Mientras Jesús colgaba de la cruz, soportando el tormento que le infligían los líderes judíos y los soldados romanos, pronunció estas hermosas palabras: “Padre, perdónalos, porque no saben lo que hacen” (Lucas 23:34). Con solo una palabra, Él podría haber detenido todos los latidos de sus corazones. En cambio, tuvo compasión de ellos.
En una larga lista de cosas que Jesús nos mostró sobre cómo relacionarnos con las personas, el perdón ocupa el primer lugar. El perdón que Él enseñó es exclusivo del cristianismo. En nuestro mundo no es popular perdonar las injusticias. Nos aprovechamos de la instrucción del Antiguo Testamento de tomar ojo por ojo y diente por diente, pero esa no es la manera de Jesús, quien nos dijo que pusiéramos la otra mejilla. (Ver Éxodo 21:23–25 y Mateo 5:38–39). Jesús no merecía la pena de muerte. La verdadera justicia habría sido la ejecución de todos los involucrados en Su as*****to. Pero clamó a su Padre para que fuera misericordioso con ellos. La misericordia triunfó sobre el juicio (ver Santiago 2:13).
Jesús ejemplificó este corazón de perdón a lo largo de Su vida, aunque fue más pronunciado alrededor de Su crucifixión. Judas, que había estado con Él durante tres años, lo vendió por dinero. Pedro, su mano derecha y apóstol principal, lo repudió. Su propia nación, el centro de todo su ministerio, lo entregó a los romanos.
Jesús los perdonó a todos.
Cuando Jesús vino a Pedro después de la resurrección, extendió su perdón al hombre que lo había negado intencionalmente (ver Juan 21:15-17). A menudo me pregunto qué habría pasado si Judas se hubiera quedado después de la resurrección. Personalmente creo que Jesús lo habría perdonado tal como perdonó a Pedro. Para algunos, esa afirmación es asombrosa, pero yo conozco a Jesús y Su amor, y Él amaba incluso a Judas.

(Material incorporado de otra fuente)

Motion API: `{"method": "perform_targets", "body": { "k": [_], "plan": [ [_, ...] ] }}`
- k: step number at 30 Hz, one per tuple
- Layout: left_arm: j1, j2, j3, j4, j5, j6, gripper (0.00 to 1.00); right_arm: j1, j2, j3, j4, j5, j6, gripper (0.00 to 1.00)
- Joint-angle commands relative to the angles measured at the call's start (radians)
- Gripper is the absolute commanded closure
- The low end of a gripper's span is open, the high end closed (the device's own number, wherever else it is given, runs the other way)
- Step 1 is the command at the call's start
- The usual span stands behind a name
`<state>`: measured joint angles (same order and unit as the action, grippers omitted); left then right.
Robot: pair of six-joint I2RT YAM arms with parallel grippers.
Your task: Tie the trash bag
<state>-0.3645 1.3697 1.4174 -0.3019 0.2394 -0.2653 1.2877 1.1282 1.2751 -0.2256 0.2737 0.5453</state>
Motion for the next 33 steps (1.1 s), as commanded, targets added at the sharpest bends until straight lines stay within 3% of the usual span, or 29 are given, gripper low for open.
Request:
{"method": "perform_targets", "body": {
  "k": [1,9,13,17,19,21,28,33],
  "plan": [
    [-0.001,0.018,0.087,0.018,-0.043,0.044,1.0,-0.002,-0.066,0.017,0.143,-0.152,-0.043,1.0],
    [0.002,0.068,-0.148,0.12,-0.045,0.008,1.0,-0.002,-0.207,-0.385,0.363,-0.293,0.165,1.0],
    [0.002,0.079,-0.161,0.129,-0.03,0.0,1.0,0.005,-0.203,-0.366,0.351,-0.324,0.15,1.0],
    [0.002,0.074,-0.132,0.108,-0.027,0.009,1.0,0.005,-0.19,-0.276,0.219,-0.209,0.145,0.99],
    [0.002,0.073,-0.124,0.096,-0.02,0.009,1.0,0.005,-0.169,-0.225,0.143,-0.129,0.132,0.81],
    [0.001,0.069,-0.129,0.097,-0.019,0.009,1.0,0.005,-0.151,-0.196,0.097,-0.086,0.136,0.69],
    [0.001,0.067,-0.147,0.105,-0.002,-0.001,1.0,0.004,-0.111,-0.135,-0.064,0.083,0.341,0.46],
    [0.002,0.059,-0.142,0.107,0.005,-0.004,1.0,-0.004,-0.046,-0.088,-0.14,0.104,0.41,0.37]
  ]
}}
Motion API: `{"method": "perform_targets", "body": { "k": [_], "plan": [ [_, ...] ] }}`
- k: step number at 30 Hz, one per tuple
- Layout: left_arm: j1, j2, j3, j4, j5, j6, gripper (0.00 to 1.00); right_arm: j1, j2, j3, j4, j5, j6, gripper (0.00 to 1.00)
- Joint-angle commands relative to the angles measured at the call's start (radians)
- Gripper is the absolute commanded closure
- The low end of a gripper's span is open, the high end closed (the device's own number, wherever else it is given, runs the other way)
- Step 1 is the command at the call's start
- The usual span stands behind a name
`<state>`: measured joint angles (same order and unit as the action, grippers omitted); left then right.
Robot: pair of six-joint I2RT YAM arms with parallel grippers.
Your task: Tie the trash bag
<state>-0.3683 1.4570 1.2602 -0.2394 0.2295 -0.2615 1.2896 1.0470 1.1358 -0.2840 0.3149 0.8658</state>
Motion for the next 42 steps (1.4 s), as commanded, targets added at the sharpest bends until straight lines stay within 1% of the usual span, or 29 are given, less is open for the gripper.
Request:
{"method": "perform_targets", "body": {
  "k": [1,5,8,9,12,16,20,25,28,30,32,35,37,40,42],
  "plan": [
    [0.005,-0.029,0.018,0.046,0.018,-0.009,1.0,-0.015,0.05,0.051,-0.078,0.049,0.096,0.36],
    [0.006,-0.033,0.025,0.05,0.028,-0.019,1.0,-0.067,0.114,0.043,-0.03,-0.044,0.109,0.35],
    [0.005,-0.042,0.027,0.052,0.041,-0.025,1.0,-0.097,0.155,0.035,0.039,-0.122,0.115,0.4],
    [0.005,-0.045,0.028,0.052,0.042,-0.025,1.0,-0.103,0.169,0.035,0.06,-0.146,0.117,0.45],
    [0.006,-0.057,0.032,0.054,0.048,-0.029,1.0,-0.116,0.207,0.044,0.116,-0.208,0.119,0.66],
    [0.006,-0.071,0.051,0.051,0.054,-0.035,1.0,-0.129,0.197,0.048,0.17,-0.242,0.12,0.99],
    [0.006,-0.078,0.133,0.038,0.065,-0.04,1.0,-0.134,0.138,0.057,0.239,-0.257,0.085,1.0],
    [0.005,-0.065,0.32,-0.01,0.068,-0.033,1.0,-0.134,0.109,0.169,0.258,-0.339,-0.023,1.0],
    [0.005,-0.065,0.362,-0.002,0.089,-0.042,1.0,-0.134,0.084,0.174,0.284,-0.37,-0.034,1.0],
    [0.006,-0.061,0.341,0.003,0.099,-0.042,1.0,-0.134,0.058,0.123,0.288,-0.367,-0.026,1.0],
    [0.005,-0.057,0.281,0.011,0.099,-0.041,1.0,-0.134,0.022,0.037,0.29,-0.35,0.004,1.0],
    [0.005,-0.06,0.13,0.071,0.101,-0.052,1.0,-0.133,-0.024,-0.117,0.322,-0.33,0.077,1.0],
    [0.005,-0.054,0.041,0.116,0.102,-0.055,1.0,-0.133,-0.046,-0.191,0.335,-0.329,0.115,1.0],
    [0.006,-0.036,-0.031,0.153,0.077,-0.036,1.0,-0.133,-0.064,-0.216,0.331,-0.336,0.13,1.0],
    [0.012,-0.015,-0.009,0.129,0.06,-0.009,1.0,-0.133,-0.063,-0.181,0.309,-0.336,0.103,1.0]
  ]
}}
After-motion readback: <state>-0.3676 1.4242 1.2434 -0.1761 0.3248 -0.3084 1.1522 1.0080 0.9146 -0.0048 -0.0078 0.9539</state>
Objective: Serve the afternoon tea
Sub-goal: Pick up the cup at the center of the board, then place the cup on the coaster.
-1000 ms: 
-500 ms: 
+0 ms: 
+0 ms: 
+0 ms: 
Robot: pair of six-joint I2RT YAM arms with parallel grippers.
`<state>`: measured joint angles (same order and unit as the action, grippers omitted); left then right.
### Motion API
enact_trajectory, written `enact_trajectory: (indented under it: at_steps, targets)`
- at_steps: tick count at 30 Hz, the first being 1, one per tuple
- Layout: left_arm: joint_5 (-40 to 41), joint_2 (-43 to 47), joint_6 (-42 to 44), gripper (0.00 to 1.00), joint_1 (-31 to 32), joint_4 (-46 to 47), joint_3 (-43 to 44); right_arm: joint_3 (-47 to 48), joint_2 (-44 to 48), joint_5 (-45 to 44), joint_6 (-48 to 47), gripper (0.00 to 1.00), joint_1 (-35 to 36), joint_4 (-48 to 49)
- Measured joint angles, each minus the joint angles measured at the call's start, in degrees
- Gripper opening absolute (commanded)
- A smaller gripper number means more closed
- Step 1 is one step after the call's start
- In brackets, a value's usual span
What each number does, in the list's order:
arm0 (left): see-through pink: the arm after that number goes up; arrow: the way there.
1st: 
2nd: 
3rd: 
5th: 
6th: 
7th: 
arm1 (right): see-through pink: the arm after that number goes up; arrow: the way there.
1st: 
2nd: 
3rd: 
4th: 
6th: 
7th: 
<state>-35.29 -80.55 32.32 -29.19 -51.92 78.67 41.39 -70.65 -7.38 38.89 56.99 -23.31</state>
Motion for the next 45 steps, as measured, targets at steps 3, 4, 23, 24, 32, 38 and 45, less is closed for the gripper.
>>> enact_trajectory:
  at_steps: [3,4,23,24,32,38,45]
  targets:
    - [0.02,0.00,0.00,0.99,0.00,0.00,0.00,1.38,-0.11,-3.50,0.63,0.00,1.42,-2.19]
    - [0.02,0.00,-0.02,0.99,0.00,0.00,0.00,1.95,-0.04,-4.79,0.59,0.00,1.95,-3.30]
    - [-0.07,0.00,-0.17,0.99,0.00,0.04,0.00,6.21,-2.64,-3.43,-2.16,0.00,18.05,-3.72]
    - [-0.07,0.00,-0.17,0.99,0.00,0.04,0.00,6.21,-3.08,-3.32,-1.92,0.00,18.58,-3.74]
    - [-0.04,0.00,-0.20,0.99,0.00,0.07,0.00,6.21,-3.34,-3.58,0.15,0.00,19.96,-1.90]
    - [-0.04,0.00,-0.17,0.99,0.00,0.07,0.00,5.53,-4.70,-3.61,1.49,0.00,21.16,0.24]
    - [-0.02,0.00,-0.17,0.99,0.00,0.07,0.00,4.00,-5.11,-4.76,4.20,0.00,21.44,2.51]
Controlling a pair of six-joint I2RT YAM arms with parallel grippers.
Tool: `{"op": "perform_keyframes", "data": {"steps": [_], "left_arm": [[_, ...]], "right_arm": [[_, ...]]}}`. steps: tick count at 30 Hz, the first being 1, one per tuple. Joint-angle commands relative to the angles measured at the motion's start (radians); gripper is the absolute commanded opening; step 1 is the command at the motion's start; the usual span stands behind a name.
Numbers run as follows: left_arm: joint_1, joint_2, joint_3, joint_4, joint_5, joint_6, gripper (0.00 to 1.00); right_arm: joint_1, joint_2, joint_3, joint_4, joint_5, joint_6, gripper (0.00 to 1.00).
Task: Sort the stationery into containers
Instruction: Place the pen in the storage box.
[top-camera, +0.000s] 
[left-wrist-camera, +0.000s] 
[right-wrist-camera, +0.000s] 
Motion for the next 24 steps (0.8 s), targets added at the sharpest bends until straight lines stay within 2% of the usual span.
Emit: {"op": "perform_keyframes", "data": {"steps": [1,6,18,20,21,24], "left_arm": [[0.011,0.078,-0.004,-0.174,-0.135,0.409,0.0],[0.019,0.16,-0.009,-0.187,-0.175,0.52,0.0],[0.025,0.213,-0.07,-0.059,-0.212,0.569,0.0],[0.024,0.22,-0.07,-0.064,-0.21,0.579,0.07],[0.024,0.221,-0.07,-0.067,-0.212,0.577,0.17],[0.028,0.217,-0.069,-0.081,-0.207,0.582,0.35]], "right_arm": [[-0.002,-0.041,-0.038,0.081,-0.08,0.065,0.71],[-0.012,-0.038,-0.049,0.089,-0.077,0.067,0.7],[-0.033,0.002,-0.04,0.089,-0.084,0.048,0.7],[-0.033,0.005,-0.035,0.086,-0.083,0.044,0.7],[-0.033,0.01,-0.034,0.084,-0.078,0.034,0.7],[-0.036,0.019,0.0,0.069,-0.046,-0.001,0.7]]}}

Por supuesto, no se puede argumentar mejor sobre el perdón de Jesús que el hecho de que Él perdona miles de millones de pecados a miles de millones de personas. Su gracia y misericordia son fuerzas poderosas.
Que significa esto para nosotros? Significa que estamos obligados a seguir su ejemplo. Nuestro Maestro demostró el máximo perdón hacia cada persona que le hizo daño, incluyéndonos a usted y a mí, y eso no nos deja otra opción que hacer lo mismo.